Silenzio, per favore. Perché non approfittare della prossima estate per smetterla di vociare; per porsi in riflessione; magari per fare l’esperienza del silenzio? Un silenzio operativo, ovviamente, attivo, non passivo. Quando proponiamo quest’idea a suor Gabriella, lei subito obietta: perché solo un’esperienza estiva, un silenzio da… vacanza, da riposo? Suor Gabriella Mian è veneta, appartiene alla Congregazione Ancelle di Gesù Bambino, opera a Gorizia. La contattiamo mentre si trova nella Casa degli esercizi spirituali San Martino di Vittorio Veneto, dove è impegnata in un corso di spiritualità ignaziana per laici.
«Abbiamo paura del silenzio, di guardarci dentro»
«In realtà il silenzio e la riflessione dovrebbero essere una prassi quotidiana, per tutto l’anno. Non avviene così perché noi abbiamo paura del silenzio. E sa perché?». Perché? «Abbiamo paura di guardarci dentro. E allora riempiamo il silenzio in tanti modi: la televisione continuamente accesa, lo smartphone a portata di mano, il computer sempre aperto. Il silenzio, insomma, è qualcosa che ci disturba. Invece il silenzio, che è il presupposto, la condizione per la riflessione, noi diremmo anche la meditazione, la contemplazione, è importante non soltanto come approccio religioso, spirituale, ma a livello umano, per rimanere connessi con noi stessi, con la Casa comune, con gli altri».
«Ognuno di noi è “cosa buona”, un’opera di alto atelier»
Il silenzio, dunque, come passaggio obbligato per scoprire sé e l’altro; «chi sono io – precisa suor Gabriella – e chi voglio essere». Un consiglio utile da parte di chi pratica il silenzio? «D’estate ci sono maggiori opportunità di ritagliarsi un tempo per “silenziarsi”. Ma ogni giorno dell’anno – suggerisce suor Gabriella – sarebbe saggio ricavarsi dieci minuti, un quarto d’ora di meditazione; il credente sulla parola di Dio, che gli darà una marcia in più; chi crede di non credere, può riflettere sull’umano che gli sta intorno». Ma qual è questa marcia in più sulla quale far leva? «Ogni persona si porta dentro un vuoto – argomenta suor Gabriella – che nessuna creatura può riempire del tutto. Solo Dio può riempire questo vuoto. E anche se non sono credente, io sono fatto per Dio. Solo stando davanti al Signore – meglio, appunto, se in silenzio – posso scoprire nella verità chi sono. Siccome siamo stati creati ad immagine e somiglianza di Dio, ognuno di noi è stato creato come cosa buona, anzi molto buona, molto bella. Vale il caso di riscoprirlo se non ne siamo coscienti. Per comportarci di conseguenza». Insiste suor Gabriela: «Noi donne e uomini, qualsiasi siano le nostre credenze, non siamo brutte copie di qualcosa, ma un’opera d’arte, di alto atelier; siamo stati creati dal più grande stilista di moda in assoluto».

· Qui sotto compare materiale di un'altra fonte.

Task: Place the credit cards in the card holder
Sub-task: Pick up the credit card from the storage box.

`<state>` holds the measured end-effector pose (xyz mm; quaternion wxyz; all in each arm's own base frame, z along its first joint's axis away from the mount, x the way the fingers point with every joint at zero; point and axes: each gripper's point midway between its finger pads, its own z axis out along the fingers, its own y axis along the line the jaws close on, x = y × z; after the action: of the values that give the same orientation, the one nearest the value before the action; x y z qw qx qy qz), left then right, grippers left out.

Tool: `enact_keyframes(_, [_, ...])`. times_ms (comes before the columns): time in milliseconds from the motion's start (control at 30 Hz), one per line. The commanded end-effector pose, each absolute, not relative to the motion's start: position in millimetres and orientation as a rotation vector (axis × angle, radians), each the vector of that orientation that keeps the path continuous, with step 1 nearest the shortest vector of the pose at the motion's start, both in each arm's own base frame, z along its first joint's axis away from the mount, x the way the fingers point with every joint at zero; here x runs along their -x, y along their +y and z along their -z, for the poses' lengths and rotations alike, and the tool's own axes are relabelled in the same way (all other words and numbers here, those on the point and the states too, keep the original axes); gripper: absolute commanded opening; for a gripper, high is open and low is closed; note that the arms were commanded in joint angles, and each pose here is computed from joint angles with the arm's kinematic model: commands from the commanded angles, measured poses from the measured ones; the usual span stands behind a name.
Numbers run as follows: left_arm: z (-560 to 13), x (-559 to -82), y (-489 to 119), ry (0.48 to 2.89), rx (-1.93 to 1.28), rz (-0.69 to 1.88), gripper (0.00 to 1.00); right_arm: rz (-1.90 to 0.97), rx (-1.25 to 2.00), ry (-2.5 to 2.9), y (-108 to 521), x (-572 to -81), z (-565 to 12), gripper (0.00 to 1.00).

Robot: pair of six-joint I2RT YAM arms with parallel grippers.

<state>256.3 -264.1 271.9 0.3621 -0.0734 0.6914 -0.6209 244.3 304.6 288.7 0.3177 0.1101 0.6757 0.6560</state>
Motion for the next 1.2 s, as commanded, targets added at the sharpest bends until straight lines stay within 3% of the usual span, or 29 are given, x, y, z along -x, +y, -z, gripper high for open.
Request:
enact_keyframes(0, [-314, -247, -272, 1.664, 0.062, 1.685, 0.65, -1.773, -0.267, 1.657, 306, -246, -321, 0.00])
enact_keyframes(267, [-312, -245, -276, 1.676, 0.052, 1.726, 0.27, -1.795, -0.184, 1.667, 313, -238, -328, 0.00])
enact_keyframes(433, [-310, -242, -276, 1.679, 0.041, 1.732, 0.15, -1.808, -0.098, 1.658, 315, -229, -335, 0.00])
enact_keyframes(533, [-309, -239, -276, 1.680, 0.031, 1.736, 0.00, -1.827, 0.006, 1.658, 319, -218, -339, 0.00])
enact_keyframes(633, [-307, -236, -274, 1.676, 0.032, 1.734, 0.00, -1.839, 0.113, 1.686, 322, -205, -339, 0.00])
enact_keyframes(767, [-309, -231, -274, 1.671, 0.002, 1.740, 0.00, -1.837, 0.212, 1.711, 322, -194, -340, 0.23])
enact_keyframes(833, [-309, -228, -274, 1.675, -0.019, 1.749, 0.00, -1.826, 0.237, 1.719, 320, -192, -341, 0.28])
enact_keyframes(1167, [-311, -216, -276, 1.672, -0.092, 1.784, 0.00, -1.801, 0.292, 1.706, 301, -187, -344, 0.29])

Riscoprire il silenzio… comunitario
Questa “pratica” del silenzio, quindi della riflessione, della mediazione, dovrebbe essere una dimensione singola, ma al tempo stesso comunitaria. Suor Gabriella ritiene, ad esempio, che le parrocchie per prime dovrebbero implementarla: «Proprio come formazione interiore delle persone, mentre oggi, purtroppo, anche in tante nostre parrocchie si coltivano di più le prestazioni. Invece…».
Invece? «Dobbiamo andare incontro di più alle persone, accompagnarle nella quotidianità, nel lavoro, per strada, al supermercato, al parco giochi, mettendoci in relazione con loro, anche nei modi più semplici. Senza la pretesa di dare consigli, di offrire ricette, ma con la piena disponibilità all’ascolto». È infatti convinzione di suor Gabriella che le persone oggi abbiano bisogno di ascolto, piuttosto che di ogni altra cosa, «perché nessuno, proprio nessuno le ascolta». «Ha bisogno, chi ci vive accanto, di vicinanza vera, non formale; in tanti casi anche di consolazione. Questa è la Chiesa in uscita, non altro. E le opportunità che ci offre l’estate, anche grazie al riposo, non vanno sprecate. Non vanno esaurite in una corsa o in una rincorsa a chissà quali altre prestazioni pastorali».